### [Task description]
Please work out how many lines below contain the word "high", and reply with only that number.

Top of Raw data

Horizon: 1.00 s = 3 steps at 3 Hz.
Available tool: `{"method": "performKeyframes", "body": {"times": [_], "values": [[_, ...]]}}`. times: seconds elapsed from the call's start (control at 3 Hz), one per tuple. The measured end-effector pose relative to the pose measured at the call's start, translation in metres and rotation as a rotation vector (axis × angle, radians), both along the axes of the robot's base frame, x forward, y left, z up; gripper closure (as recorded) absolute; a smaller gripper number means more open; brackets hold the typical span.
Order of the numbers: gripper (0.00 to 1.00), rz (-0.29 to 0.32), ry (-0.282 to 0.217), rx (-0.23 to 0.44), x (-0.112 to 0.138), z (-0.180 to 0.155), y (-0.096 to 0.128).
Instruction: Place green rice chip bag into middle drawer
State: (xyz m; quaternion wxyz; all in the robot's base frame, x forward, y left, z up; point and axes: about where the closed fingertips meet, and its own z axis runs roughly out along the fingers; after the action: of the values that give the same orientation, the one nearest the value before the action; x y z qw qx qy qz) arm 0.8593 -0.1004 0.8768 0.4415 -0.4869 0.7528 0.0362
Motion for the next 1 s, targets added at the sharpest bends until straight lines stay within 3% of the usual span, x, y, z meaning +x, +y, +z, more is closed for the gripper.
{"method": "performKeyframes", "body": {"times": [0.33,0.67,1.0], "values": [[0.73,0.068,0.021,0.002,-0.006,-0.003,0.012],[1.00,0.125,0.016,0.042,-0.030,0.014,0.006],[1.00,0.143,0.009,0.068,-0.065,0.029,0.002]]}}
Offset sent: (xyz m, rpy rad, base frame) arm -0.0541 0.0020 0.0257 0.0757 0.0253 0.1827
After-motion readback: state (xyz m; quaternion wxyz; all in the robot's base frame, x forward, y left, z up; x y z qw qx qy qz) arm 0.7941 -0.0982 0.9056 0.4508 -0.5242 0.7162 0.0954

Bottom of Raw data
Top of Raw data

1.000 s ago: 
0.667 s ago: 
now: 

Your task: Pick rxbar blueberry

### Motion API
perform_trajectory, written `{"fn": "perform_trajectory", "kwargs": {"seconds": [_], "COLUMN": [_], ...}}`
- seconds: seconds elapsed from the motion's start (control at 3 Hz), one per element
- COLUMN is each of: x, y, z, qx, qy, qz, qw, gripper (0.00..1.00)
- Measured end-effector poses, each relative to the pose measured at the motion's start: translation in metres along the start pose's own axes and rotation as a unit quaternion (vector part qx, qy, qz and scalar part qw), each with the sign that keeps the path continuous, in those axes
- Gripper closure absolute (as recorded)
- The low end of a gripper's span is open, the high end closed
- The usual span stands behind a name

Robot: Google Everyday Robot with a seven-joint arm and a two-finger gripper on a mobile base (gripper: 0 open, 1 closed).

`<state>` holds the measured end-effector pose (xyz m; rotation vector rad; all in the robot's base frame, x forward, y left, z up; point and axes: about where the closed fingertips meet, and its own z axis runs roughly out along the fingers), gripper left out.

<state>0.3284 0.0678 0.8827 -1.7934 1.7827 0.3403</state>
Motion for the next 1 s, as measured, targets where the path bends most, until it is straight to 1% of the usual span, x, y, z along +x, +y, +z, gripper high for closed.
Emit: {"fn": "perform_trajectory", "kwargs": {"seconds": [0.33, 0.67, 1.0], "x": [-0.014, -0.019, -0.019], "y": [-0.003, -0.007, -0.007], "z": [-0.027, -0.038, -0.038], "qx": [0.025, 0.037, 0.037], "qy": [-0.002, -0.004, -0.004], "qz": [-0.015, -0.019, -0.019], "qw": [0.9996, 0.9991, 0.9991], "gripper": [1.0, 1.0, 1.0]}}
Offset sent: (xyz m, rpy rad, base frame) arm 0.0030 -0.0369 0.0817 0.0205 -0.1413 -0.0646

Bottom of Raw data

### [Result of this exercise]
2